[Date Prev][Date Next][Thread Prev][Thread Next][Date Index][Thread Index]

Re: [sc-dev] A tree-sitter code parser for SC



I actually just added basic support for unary (negative) operators as well as some other basic stuff.

On 31/01/2021 16.00, mail@xxxxxxxxxxxxxxxxx wrote:




On 29/01/2021 16.49, luke.nihlen@xxxxxxxxx wrote:
This is really cool, nice work!

I've also been (slowly!) writing a new SuperCollider parser, in my case for use as the frontend for Hadron, a re-implementation of sclang using LLVM to JIT. I use a lexer written using Ragel and a hand-coded parser in C++. I wonder if we could maybe chat and compare notes? Specifically:

Sure!

- There are some interesting corner cases in the grammar that made for some design challenges. I'd be curious to understand how you approached solving some of these. For instance, unary negation (in combination with arbitrary binary operation) made me rewrite a medium-size chunk of my parser, particularly because I lex in an independent pass.
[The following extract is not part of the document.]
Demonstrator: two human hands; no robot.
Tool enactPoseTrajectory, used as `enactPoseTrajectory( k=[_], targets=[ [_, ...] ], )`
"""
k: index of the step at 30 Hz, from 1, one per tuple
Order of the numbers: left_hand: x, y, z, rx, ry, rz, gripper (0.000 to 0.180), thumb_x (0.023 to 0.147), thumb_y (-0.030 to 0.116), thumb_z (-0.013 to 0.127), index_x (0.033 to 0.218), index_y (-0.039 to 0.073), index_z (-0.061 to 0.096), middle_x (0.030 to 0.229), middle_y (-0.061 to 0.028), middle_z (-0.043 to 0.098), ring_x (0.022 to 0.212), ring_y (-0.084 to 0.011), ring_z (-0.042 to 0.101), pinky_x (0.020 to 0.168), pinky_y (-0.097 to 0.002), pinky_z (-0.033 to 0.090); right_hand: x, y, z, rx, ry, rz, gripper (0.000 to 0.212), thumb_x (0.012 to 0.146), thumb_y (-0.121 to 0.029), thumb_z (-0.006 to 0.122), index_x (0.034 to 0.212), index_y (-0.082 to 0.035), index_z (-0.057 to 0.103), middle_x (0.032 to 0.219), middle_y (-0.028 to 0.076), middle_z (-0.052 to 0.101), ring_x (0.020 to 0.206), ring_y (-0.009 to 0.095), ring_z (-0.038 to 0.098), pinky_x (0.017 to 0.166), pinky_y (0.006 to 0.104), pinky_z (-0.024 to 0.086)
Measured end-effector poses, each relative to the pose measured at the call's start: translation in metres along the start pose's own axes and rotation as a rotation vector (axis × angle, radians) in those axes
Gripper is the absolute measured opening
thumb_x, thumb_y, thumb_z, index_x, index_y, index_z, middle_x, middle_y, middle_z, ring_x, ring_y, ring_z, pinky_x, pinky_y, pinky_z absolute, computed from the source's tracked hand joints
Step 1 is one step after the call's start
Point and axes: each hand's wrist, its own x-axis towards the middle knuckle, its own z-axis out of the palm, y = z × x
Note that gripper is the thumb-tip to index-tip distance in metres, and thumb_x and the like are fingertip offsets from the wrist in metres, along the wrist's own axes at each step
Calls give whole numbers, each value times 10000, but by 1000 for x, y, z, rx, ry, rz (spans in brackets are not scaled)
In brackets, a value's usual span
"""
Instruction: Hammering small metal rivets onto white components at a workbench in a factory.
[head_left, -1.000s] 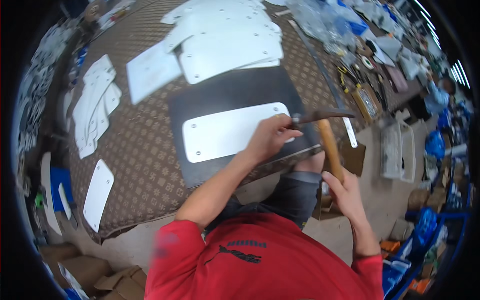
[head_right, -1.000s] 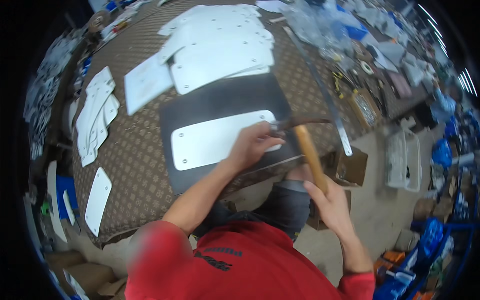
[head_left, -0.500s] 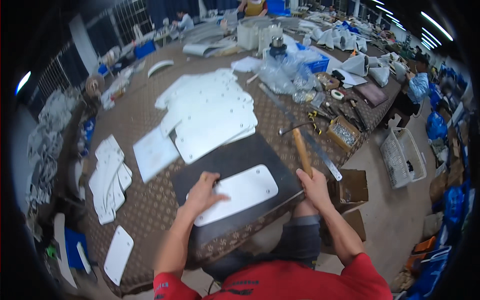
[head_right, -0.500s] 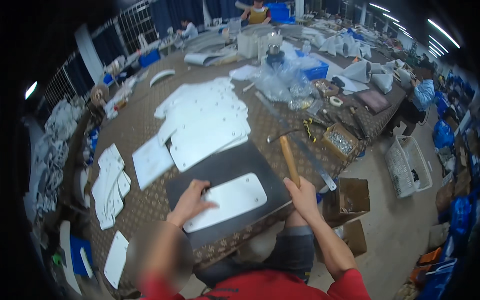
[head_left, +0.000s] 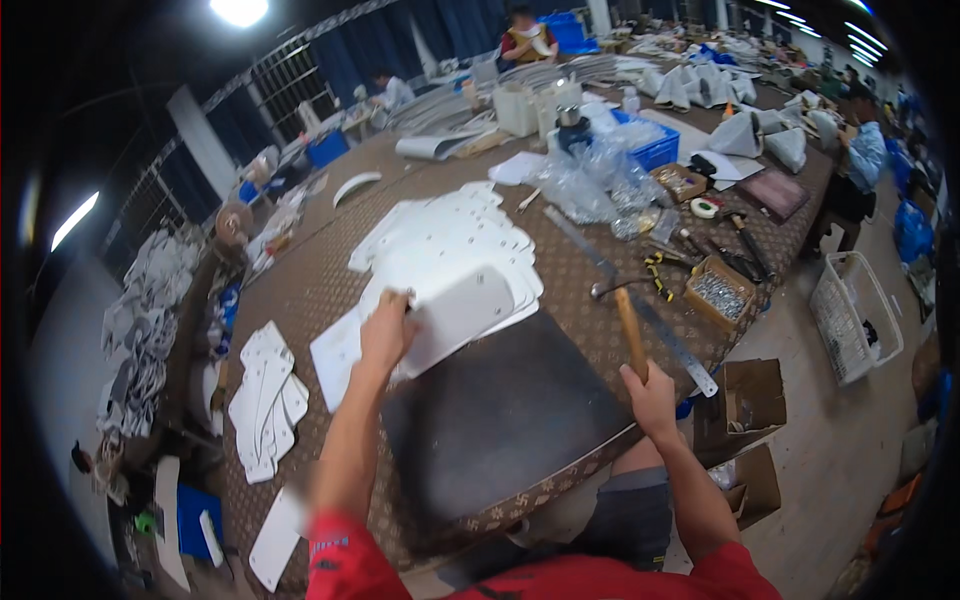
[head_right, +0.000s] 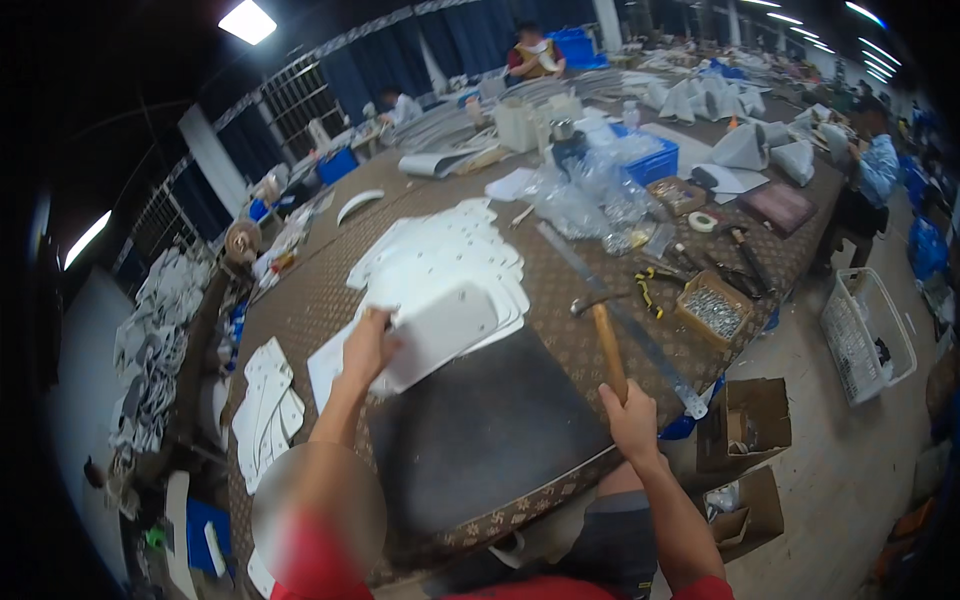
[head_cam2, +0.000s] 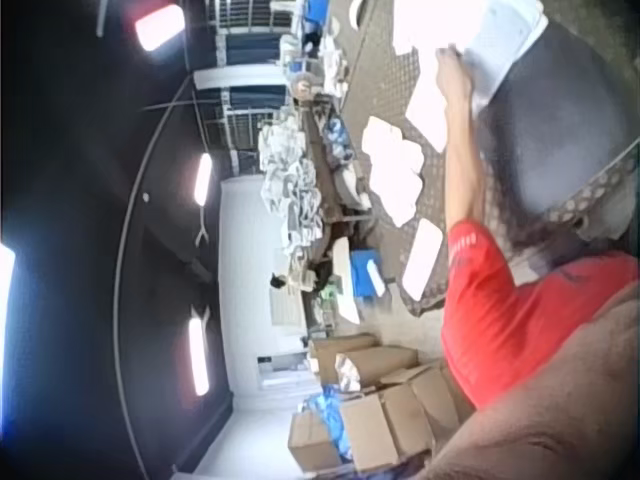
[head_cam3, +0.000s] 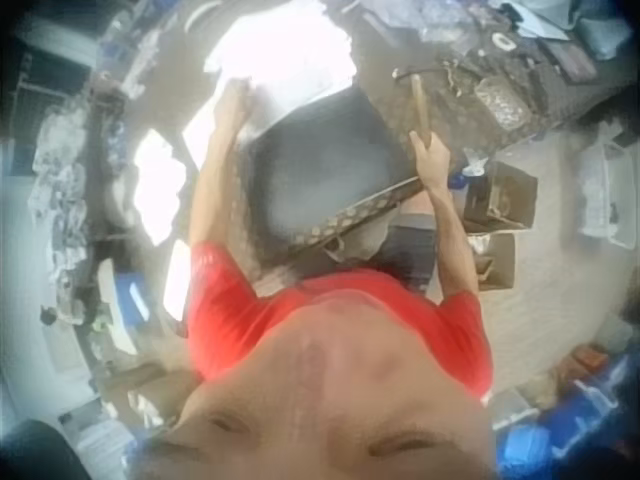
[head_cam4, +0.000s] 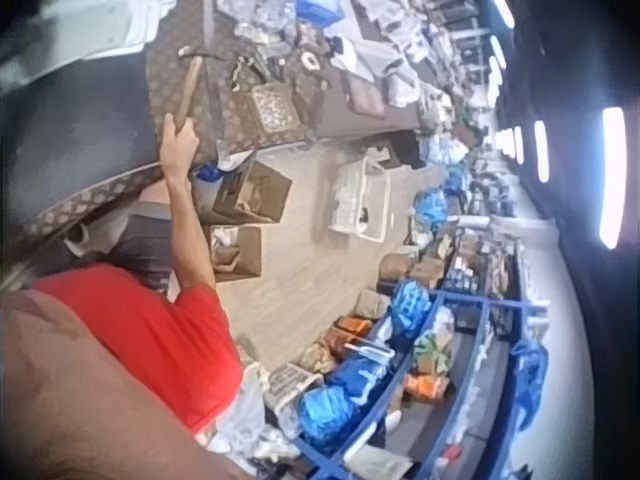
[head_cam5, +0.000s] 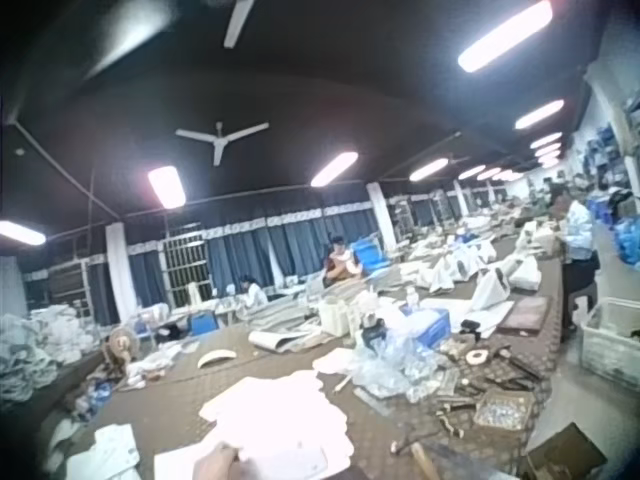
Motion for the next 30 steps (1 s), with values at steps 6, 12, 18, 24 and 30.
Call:
enactPoseTrajectory(
  k=[6,12,18,24,30],
  targets=[
    [-9,28,66,-158,-91,-49,612,812,269,810,1354,111,573,1435,-186,516,1154,-348,645,889,-443,547,2,9,0,4,-15,52,289,958,-242,677,895,33,614,651,119,580,605,181,546,591,370,446],
    [-33,12,118,-103,-89,-106,689,812,314,804,1440,258,527,1578,-213,366,1174,-395,632,893,-482,554,4,12,10,-30,-61,75,272,968,-226,670,900,29,605,684,46,573,656,128,503,609,347,438],
    [19,16,128,-105,-52,-229,598,856,292,745,1414,248,535,1597,-182,348,1019,-398,688,826,-482,574,11,42,10,-22,-29,-108,242,1003,-217,632,873,-20,578,646,-10,485,604,95,447,555,310,394],
    [2,-24,99,-339,234,-138,592,859,304,748,1387,148,528,1549,-154,435,1003,-393,695,850,-488,567,7,26,13,177,-58,139,275,1025,-270,615,829,-124,489,600,-73,374,467,40,352,419,253,258],
    [-93,-196,5,48,155,-633,519,900,313,675,1358,105,547,1406,-199,566,1125,-405,649,919,-483,542,13,36,15,191,1,166,286,1024,-295,621,825,-161,466,573,-89,355,406,34,313,365,242,203]
  ],
)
I haven't dealt much with unary negatives yet but tree-sitter has built in support for this by using left-side or right-side precedence which has helped me solve a lot of fuzzy problems.

check this out:

https://tree-sitter.github.io/tree-sitter/creating-parsers#using-precedence


I currently parse unary method calls like 1.round as <literal><instance_method> (compared to SinOsc.ar which becomes something like <class><class_method>) See the examples here if oyu want to se how granular this can become https://github.com/madskjeldgaard/tree-sitter-supercollider#parsing-examples



- What are your thoughts about LSP? I think someone on sc-dev had mentioned this to me, I had thought this might be a good way to deepen the usefulness of a sclang IDE. I hadn't heard about tree sitter before, this seems interesting as well.
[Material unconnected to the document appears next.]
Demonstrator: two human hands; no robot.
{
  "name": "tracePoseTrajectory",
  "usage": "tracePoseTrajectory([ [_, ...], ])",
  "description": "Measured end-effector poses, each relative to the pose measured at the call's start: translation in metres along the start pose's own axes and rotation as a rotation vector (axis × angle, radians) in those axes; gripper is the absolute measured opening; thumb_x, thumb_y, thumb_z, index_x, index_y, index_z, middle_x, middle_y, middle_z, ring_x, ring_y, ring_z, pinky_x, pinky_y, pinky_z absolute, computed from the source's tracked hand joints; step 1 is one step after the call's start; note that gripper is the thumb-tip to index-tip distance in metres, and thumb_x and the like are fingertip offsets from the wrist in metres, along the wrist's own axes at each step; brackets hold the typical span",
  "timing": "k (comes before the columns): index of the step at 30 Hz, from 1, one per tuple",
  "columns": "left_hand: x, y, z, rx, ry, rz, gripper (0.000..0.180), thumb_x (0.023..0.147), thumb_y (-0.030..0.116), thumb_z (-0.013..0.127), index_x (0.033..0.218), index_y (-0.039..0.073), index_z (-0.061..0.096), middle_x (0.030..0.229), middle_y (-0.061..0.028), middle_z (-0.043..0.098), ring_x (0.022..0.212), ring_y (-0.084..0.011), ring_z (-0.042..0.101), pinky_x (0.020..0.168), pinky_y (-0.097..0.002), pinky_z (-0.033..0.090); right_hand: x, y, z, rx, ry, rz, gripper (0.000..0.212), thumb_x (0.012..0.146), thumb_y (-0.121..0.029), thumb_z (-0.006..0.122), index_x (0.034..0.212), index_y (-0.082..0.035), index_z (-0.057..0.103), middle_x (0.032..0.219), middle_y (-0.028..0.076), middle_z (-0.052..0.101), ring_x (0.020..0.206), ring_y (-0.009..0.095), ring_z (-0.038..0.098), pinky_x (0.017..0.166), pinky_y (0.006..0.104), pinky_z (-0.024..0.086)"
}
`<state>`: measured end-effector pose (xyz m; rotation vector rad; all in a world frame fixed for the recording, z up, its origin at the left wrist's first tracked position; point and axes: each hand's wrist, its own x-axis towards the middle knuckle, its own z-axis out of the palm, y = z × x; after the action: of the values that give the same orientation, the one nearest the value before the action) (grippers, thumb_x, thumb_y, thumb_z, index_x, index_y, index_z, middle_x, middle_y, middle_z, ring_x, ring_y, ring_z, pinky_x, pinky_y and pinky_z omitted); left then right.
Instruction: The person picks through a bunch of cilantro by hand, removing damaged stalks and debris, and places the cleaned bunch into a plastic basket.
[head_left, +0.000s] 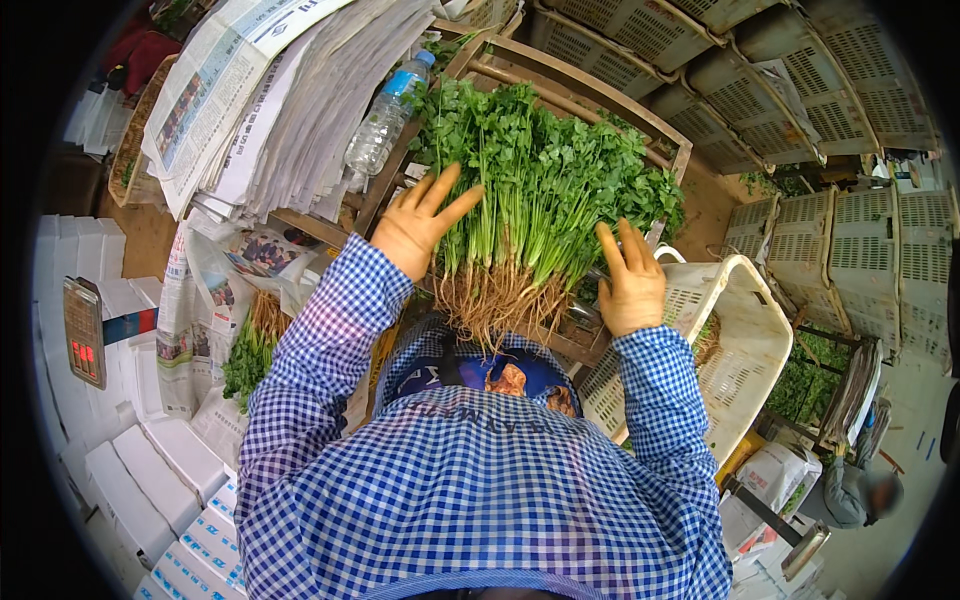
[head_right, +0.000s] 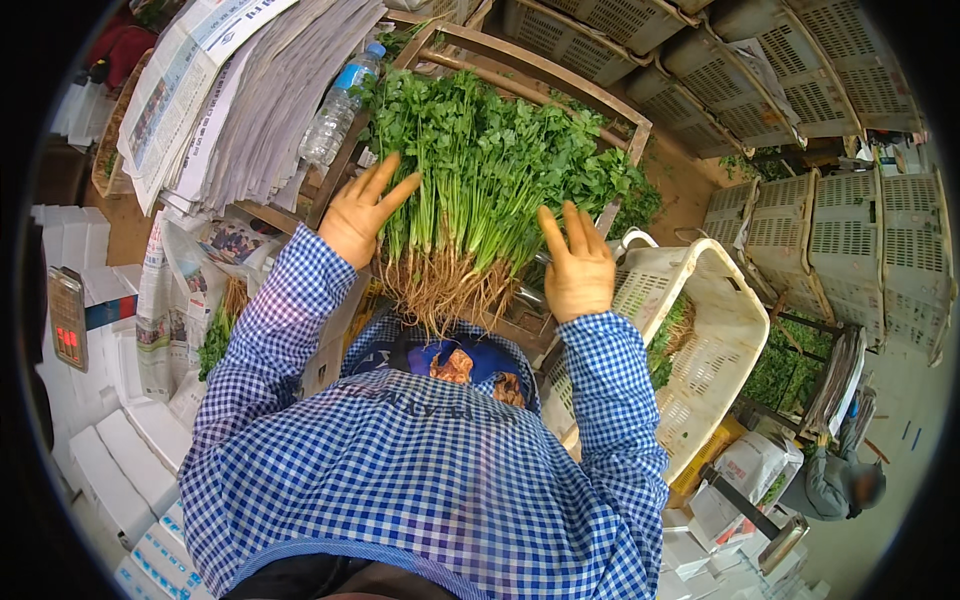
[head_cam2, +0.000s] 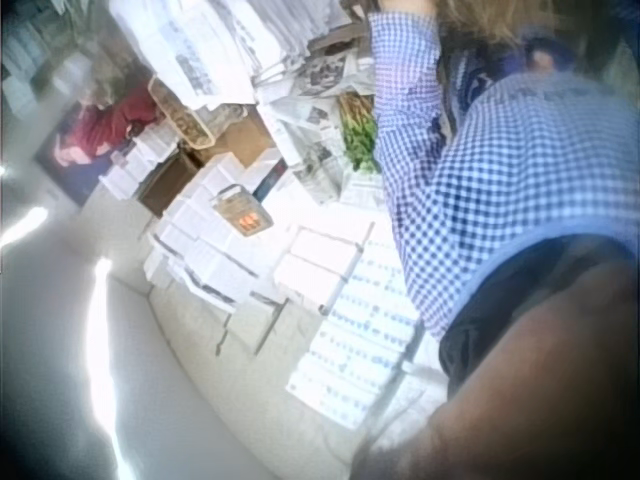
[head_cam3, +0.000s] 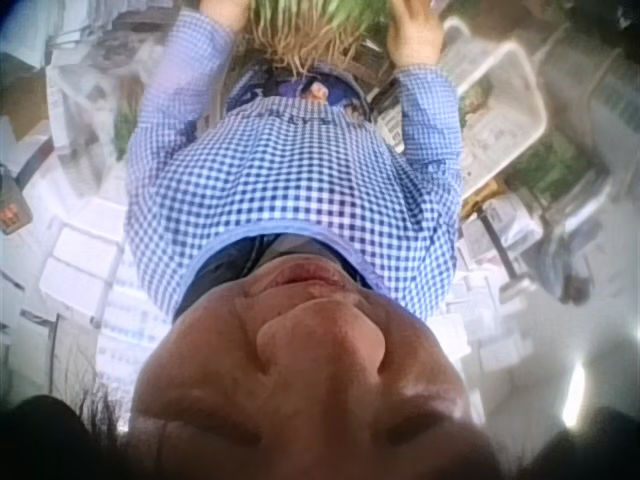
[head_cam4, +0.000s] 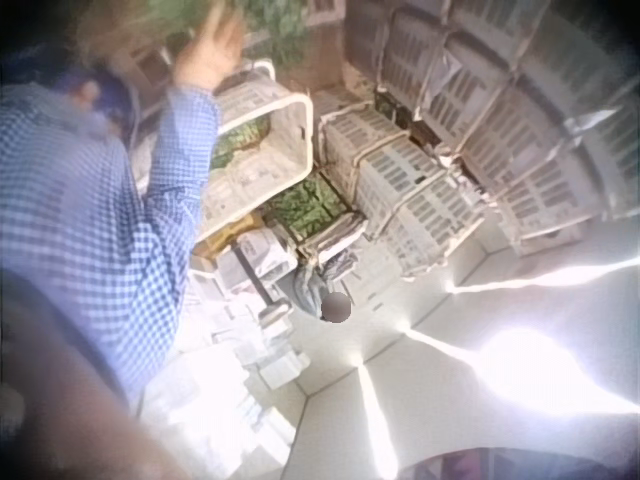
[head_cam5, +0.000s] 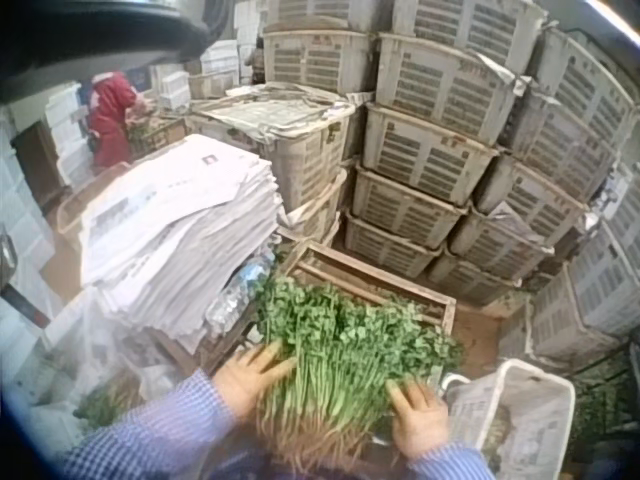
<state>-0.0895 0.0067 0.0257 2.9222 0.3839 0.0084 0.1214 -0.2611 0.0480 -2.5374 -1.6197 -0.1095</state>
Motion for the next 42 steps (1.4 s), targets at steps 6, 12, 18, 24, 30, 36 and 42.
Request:
tracePoseTrajectory([
  [6,0.015,0.01,0.004,-0.154,-0.205,-0.017,0.111,0.065,-0.016,0.065,0.16,0.025,0.024,0.167,-0.0197,0.013,0.136,-0.0481,0.044,0.11,-0.0497,0.047,0.051,-0.071,-0.018,0.482,0.064,0.141,0.035,0.092,-0.022,0.067,0.124,-0.007,0.068,0.099,0.013,0.075,0.096,0.03,0.07,0.088,0.0427,0.054],
  [12,-0.002,0.005,0.031,-0.555,0.05,-0.174,0.108,0.067,-0.026,0.05,0.161,0.019,0.021,0.166,-0.0202,0.014,0.145,-0.0435,0.035,0.114,-0.0436,0.045,0.054,-0.072,0.024,0.574,-0.076,0.365,0.035,0.092,-0.021,0.071,0.124,-0.008,0.065,0.088,0.008,0.075,0.074,0.021,0.071,0.069,0.0345,0.059],
  [18,-0.003,0.002,0.032,-0.699,0.219,-0.132,0.102,0.066,-0.025,0.048,0.158,0.012,0.028,0.164,-0.0223,0.023,0.144,-0.0429,0.037,0.117,-0.0417,0.041,0.03,-0.071,0.019,0.459,-0.134,0.354,0.034,0.088,-0.019,0.074,0.12,-0.011,0.067,0.081,0.009,0.072,0.068,0.024,0.069,0.065,0.0362,0.058],
  [24,-0.007,0.0,0.038,-0.714,0.252,-0.097,0.101,0.068,-0.022,0.056,0.158,0.015,0.029,0.163,-0.0223,0.024,0.143,-0.0428,0.039,0.117,-0.0413,0.042,0.057,-0.104,-0.033,0.351,0.043,-0.006,0.039,0.087,-0.023,0.075,0.123,-0.01,0.067,0.072,0.006,0.068,0.061,0.023,0.064,0.062,0.0375,0.055],
  [30,-0.001,-0.003,0.038,-0.674,0.223,-0.076,0.104,0.067,-0.022,0.061,0.158,0.017,0.029,0.164,-0.0211,0.024,0.141,-0.042,0.042,0.115,-0.0422,0.044,0.084,-0.14,0.007,0.15,-0.4,-0.088,0.049,0.086,-0.03,0.072,0.131,-0.012,0.062,0.069,0.012,0.068,0.063,0.029,0.069,0.06,0.0422,0.056],
  [36,-0.003,-0.005,0.038,-0.707,0.176,-0.044,0.108,0.064,-0.027,0.053,0.158,0.019,0.028,0.165,-0.0193,0.021,0.142,-0.0429,0.039,0.116,-0.0449,0.043,0.074,-0.139,0.035,0.161,-0.257,-0.158,0.024,0.087,-0.028,0.068,0.102,-0.01,0.068,0.066,0.012,0.066,0.062,0.031,0.068,0.059,0.0446,0.055],
  [42,-0.003,-0.006,0.042,-0.767,0.151,-0.069,0.107,0.063,-0.026,0.05,0.158,0.018,0.029,0.167,-0.0171,0.018,0.149,-0.0401,0.029,0.121,-0.0453,0.036,0.056,-0.136,0.021,0.433,-0.414,-0.068,0.015,0.091,-0.025,0.068,0.091,-0.01,0.069,0.062,0.005,0.064,0.056,0.02,0.064,0.057,0.0365,0.055],
])
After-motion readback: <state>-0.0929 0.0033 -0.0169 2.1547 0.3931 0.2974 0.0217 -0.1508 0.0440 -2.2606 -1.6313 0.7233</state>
Yes my dream is to reach the LSP-stage at some point too. I use a combination of LSP server (clang) and tree-sitter when writing c++ for example and it makes for a very comfortable and helpful toolset I think.


- I share your intuition that better error reporting would strongly increase the usability of sclang. I wonder, could we standardize on this? I also had some ideas/hopes/dreams of someday even soliciting volunteers to help translate the error messages into other languages.

- Testing could be another area we could potentially collaborate. Besides unit test coverage my integration test plan was to build a large corpus of open source sclang example code by scraping GitHub repositories, then run my parser on it and compare the resulting parse tree against the sclang parse tree.

yeah! Tree-sitter has unit testing built in, and I try to write at least one test for each rule I add. The tests in tree-sitter must result in exactly the parsed tree that the test expects to there is no tolerance there, which is good cause it picks up on the smallest changes.


- I'd like to hear more about how tree-sitter-supercollider is fast. Like, what design choices did you make to support speed, and how have you measured it? Is it fast relative to the sclang parser? The sclang parser is built using Bison, and while I went a different direction with my design my suspicion is that it's pretty tough to write a hand-coded parser that will be as fast as a Bison-generated one.

Yeah this is probably true. I actually haven't done any benchmarking, this is just me buying in to the marketing hype :)

But tree-sitter parses each piece of code as a node, so when it has to reparse something, instead of reparsing the whol document it only reparses that particular node (for example the right side of a binary _expression_ in sc or something like that).


I've been wanting to build a private fork of sclang instrumented with Perfetto, so traces could be automatically collected of both Hadron and sclang, for comparisons. Given that I'm working on a JIT compiler the objective of Hadron is speed. Typical speedups when moving from an interpreted bytecode model to a JIT model are more than one order of magnitude. On ARM architectures, particularly, a work project I was involved in saw a speedup on benchmarks of over 1000x when moving from a _javascript_ interpreter to JIT. Parsing, however, is typically not the slowest part of compilation, and JITing with LLVM may result in an overall *slower* compile time. I think as a syntax highlighter speed is probably really important. But hyper-optimized code is often less readable and maintainable than standard code, because of all the special cases and extra tooling involved.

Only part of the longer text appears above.